Bingham created an escape route to the United States
for such artists and literary figures as Marc Chagall,
Max Ernst and Lion Feuchtwanger. He lost his post as a
result, after then-Secretary of State Cordell Hull
instructed the consulate that it risked offending the
puppet French government. Bingham was transferred and
soon made unwelcome in the foreign service.
Powell called Bingham a diplomat "who risked his life
and his career" to do the right thing. Thomas Pickering,
a seven-time ambassador who received an award yesterday
for contributions to U.S. diplomacy, paid homage to
Bingham's "creative integrity."
Bingham's story is little-known. He was the son of a
U.S. senator and adventurer who rediscovered the Inca
city of Macchu Picchu. After leaving the foreign service
in the 1940s, he lived out his life in Salem, Conn.

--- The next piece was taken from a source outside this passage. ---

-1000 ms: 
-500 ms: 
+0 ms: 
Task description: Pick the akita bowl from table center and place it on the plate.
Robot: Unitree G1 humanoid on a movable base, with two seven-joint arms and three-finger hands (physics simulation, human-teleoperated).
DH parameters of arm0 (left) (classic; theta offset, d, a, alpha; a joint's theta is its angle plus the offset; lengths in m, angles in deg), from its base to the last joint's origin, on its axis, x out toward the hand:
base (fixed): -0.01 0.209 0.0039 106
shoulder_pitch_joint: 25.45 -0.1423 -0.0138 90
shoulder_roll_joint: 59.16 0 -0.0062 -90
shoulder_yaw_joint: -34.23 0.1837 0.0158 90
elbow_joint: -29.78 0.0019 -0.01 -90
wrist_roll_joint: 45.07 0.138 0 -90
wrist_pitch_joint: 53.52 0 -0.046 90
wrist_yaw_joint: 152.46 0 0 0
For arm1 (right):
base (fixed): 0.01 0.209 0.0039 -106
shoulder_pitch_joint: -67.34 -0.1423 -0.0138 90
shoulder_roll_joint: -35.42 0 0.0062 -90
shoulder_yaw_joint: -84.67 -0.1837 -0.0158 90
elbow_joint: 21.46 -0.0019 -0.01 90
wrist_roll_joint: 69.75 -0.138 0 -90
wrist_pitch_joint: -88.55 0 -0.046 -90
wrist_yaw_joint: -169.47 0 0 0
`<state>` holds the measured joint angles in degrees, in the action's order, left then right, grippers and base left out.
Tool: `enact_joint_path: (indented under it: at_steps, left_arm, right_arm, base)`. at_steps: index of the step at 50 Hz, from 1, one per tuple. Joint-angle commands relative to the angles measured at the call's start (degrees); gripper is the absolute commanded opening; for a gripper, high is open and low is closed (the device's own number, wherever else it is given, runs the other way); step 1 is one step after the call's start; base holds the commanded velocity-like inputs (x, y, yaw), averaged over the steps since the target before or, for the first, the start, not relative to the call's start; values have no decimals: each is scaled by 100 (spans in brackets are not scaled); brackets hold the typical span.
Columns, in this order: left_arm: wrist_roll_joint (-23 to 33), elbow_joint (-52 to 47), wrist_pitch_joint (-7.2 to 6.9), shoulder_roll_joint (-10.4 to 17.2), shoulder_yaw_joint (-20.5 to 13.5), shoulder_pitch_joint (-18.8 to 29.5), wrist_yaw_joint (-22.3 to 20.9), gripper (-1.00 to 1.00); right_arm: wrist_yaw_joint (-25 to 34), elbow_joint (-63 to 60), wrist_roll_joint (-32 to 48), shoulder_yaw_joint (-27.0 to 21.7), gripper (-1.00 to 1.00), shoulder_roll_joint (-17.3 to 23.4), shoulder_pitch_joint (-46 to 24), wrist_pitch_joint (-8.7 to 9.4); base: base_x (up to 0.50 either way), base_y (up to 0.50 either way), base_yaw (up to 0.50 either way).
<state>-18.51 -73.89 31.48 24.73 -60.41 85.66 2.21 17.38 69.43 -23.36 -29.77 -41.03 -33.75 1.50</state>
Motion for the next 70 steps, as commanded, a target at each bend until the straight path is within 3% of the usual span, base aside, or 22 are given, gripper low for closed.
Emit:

Following Bingham's death, his children discovered a
hidden closet behind a fireplace. In the small room, they
found Bingham's descriptions of the Marseilles events and
diplomatic correspondence. They knew he had saved Jews --
Chagall sent holiday cards each year -- but he had never
been volunteered the rest of the story.
Bingham's actions "went against the policy of the
time, but my father put humanity above career," said
Robert "Kim" Bingham, a Justice Department lawyer. "The
lesson is that in the worst of times you can have
heroes."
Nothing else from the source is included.